[Tutor] Problem with nested for-in (Alan Gauld)

Thu Jan 29 19:27:23 CET 2009

On Thu, Jan 29, 2009 at 12:21 PM, emmanuel.delaborde
<emmanuel.delaborde at cimex.com> wrote:

> On 29 Jan 2009, at 15:26, Kent Johnson wrote:
>> What are you trying to do? Generally problems of the form
>> for item in list1:
>>  if item in list2:
>>   # do something with item
>>
>
> the first csv file is a list of rows like this  : cat_code, ... other
> irrelevent fields here ...
>
> the second csv file is a list of rows like this :  story_code, cat_code
> (there can be many  story_code for each cat_code)
>
> I am trying to build the list of story_code for each cat_code in the first
> file
>
> (it really is similar to a SQL join, funny things is these CSV files ARE
> table dumps...)

OK, so make a dict that maps cat_code to a list of story_code and look
up the cat_codes in the dict.
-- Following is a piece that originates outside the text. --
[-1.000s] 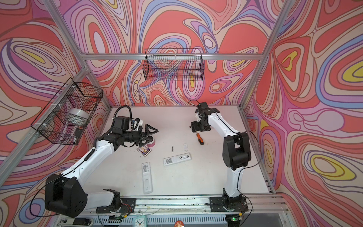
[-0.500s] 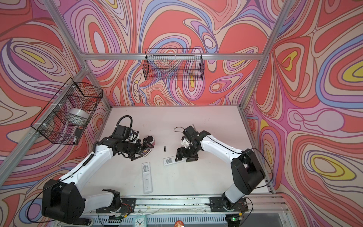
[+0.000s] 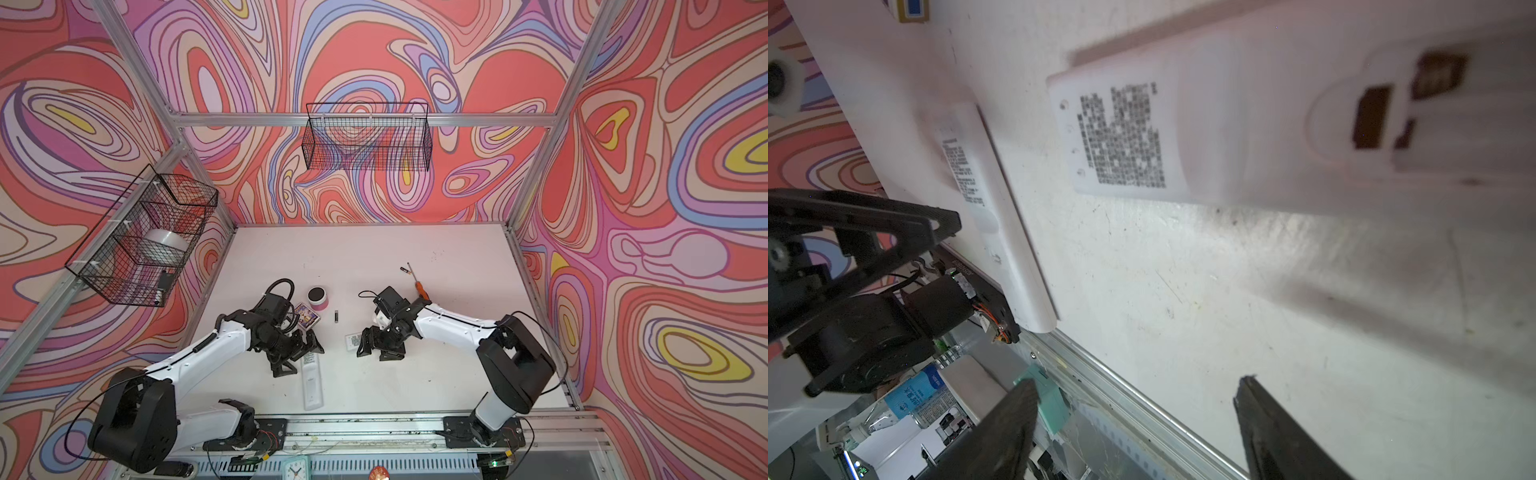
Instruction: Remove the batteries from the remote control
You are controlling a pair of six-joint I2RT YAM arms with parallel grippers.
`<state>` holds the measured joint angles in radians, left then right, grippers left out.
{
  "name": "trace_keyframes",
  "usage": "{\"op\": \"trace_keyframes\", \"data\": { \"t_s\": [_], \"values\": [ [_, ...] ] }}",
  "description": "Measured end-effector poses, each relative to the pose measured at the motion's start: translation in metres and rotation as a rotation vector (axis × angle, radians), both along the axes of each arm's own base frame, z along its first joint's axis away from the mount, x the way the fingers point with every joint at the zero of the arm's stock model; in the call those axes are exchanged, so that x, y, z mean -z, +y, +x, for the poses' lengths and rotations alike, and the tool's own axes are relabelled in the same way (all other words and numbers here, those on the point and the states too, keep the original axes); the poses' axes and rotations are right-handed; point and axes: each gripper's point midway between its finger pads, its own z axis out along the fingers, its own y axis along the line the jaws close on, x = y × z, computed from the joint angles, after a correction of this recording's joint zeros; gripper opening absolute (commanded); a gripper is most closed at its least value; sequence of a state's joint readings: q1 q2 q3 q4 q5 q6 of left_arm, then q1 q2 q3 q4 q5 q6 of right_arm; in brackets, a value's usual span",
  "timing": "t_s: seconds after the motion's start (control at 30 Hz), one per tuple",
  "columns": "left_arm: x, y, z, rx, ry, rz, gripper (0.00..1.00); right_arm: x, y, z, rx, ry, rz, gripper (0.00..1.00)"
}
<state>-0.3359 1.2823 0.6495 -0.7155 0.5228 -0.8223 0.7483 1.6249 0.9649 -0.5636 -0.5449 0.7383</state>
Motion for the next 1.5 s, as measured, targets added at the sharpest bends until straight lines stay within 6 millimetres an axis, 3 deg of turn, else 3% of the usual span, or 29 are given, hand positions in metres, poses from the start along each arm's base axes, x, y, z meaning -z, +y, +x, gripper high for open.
{"op": "trace_keyframes", "data": {
  "t_s": [0.13, 0.4, 0.47, 0.6, 0.63, 1.07, 1.37, 1.5],
  "values": [
    [0.014, -0.004, -0.014, 0.006, 0.054, -0.009, 1.00, 0.008, 0.001, 0.002, 0.000, 0.000, -0.016, 0.78],
    [0.014, -0.011, -0.012, 0.032, 0.041, -0.029, 0.99, 0.007, 0.008, 0.015, 0.009, -0.034, -0.015, 0.78],
    [0.015, -0.012, -0.013, 0.051, 0.037, -0.016, 0.91, 0.005, 0.010, 0.017, 0.011, -0.044, -0.012, 0.78],
    [0.020, -0.009, -0.015, 0.080, 0.038, 0.020, 0.62, 0.005, 0.010, 0.020, 0.015, -0.054, -0.014, 0.79],
    [0.021, -0.008, -0.016, 0.089, 0.041, 0.032, 0.58, 0.005, 0.010, 0.020, 0.017, -0.054, -0.014, 0.78],
    [0.030, -0.009, -0.020, 0.311, 0.022, 0.228, 0.58, 0.000, 0.015, 0.025, 0.017, -0.072, 0.004, 0.79],
    [0.031, -0.009, -0.021, 0.346, 0.049, 0.265, 0.32, -0.004, 0.018, 0.029, 0.011, -0.085, 0.013, 0.79],
    [0.028, -0.009, -0.019, 0.373, 0.042, 0.277, 0.30, -0.005, 0.019, 0.029, 0.008, -0.089, 0.015, 0.78]
  ]
}}
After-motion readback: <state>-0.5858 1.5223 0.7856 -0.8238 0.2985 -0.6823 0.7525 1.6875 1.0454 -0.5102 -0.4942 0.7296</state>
For example (untested, not explained
much either),

# Build a dict mapping cat_codes to a list of story_codes
from collections import defaultdict
cat_to_story = defaultdict(list)
lines2 = csv.reader(open("CATEGORYLIST.csv","r"))
for line2 in lines2:
  cat_to_story[line2[1]].append(line2[0])

# Now you can build old_cats easily, using dictionary lookup instead of search
# (this assumes every cat_code in lines is in the dict
lines = csv.reader(open("CATEGORY.csv","r"))
old_cats = [(line[0],line[2], cat_to_story[line[0])]

> building the dictionnary would lead to a similar iterator reset problem
> though...

No, because you build the dict once.

> I am not very familiar with the set data type, are you talking about its
> specific set operations like intersection, union etc... ?

Yes; or testing for membership.

Kent